Lewis and Clark traveled up the Cannon Ball River for six miles on October 18, 1804. “above the mouth of this River, in and at the foot of the Bluff, and in the water is a number of round Stones, resembling Shells and Cannon balls of Different Sises, and of excellent grit for Grindstons” William Clark. On Thursday October 18, 1804 Lewis and Clark passed the mouth of the Cannonball River on their way upstream on the Missouri River. Here is a bit of what Clark wrote in his journal for the day.

“Set out early proceeded on at 6 mls passed the mouth of la [Le} Boulet (or Cannon Ball River) about 140 yards on the L.S.(comment mine: L.S means “lar board side” or south or west bank) this river heads in the Court Noi or Black Mountains (a fine Day) above the mouth of the river Great numbers of Stones perfectly round with fine Grit are in the Bluff and on the Shore, the river takes its name from those Stones which resemble Cannon Balls. The water of this river is confined within 40 yards.” Located near the Cannonball River will find the scared hills of the Mandan Indians. These twin buttes is where the Mandan emerged into the world again after the great flood. ” Along time ago there was two great floods; one flood that covered all the earth, the second flood that the water did not go over the highest points. The First man (Numchmuchnak) was in the first flood and told the people to how build an enclosure. There was four men they were called East Buffalo, South Buffalo, West Buffalo, and North Buffalo and they had one Mother Corn Woman. These men were good people and help the people get in the enclosure for safety.
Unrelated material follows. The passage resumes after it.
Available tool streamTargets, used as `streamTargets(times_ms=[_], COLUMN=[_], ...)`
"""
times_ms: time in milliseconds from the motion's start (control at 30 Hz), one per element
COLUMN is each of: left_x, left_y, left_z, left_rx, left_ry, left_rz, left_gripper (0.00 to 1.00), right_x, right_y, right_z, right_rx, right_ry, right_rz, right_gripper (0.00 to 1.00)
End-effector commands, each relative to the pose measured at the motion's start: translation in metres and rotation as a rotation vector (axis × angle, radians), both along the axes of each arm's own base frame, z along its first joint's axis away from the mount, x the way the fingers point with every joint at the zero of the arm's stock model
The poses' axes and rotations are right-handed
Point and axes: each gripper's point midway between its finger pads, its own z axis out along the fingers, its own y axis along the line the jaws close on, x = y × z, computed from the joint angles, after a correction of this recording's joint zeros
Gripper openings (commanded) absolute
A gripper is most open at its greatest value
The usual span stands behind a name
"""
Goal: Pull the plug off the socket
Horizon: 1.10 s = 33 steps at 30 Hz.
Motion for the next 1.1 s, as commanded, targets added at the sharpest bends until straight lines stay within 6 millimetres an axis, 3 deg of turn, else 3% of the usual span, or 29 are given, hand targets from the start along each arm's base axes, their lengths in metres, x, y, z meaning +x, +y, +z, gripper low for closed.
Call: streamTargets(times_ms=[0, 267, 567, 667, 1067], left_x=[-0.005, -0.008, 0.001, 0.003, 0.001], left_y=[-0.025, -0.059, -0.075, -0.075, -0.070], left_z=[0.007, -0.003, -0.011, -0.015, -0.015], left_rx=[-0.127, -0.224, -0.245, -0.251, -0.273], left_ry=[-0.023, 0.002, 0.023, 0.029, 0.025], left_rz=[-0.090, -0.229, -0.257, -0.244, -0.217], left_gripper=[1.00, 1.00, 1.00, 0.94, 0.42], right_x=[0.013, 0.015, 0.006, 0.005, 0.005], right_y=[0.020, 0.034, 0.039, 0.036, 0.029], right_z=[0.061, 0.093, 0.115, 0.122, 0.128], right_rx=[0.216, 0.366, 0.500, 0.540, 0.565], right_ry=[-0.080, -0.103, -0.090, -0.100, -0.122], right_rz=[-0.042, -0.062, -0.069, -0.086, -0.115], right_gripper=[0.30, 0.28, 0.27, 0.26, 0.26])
The holy men said they knew how to make logs grow longer, they tried willow switches around the top. The water stopped when it got to those willows. So all the people inside were saved from the flood. When the four men died they took their heads and put them in bundles so they are with them today. The story of this flood could only be told by the keeper of Okippe in the spring time. Near the Twin Butte is the area of the Okipa which is the Sun Dance grounds for the Mandan which was used for many generations. Then we have the medicine rock located in the area where there pictographic are recording our past along the river.

The mouth of the Cannon Ball was always a major trade area and river crossing for the tribes. The old crossing was shallow enough to bring good across the river before the building of the dams. There was the two large Arikara camps, plus the many Mandan camps along the mouth of the Cannon Ball. The tribes would gather for trade and it is recorded in the first Frenchmen to travel the Missouri River. In the 1930s the people of Cannon Ball came together for Sun Dance to pray for the war and our soldiers along the Cannon Ball River. This area has been a place of prayer by many tribes but today it is the place of prayer for the people of Cannon Ball. As a Ihunktonwana, Hunkpatina and Pabaska Oyate who have been though the Massacre at Whitestone Hill, Crow Creek prisoner of war camps, when releasing us from the prison camps to allowing us to move to the east side of the Missouri River and given land allotments, then to have the soldier come and move us across the Missouri River into the Cannon Ball area in 1873 and took our land and allotments without just compensation in the James River Valley and on the east side of the Missouri River then to take our homes with the Pick Sloan Act and flooding our lands now to put an oil pipeline next to our homes, schools, family graves, sacred sites and our water is a crime against nature.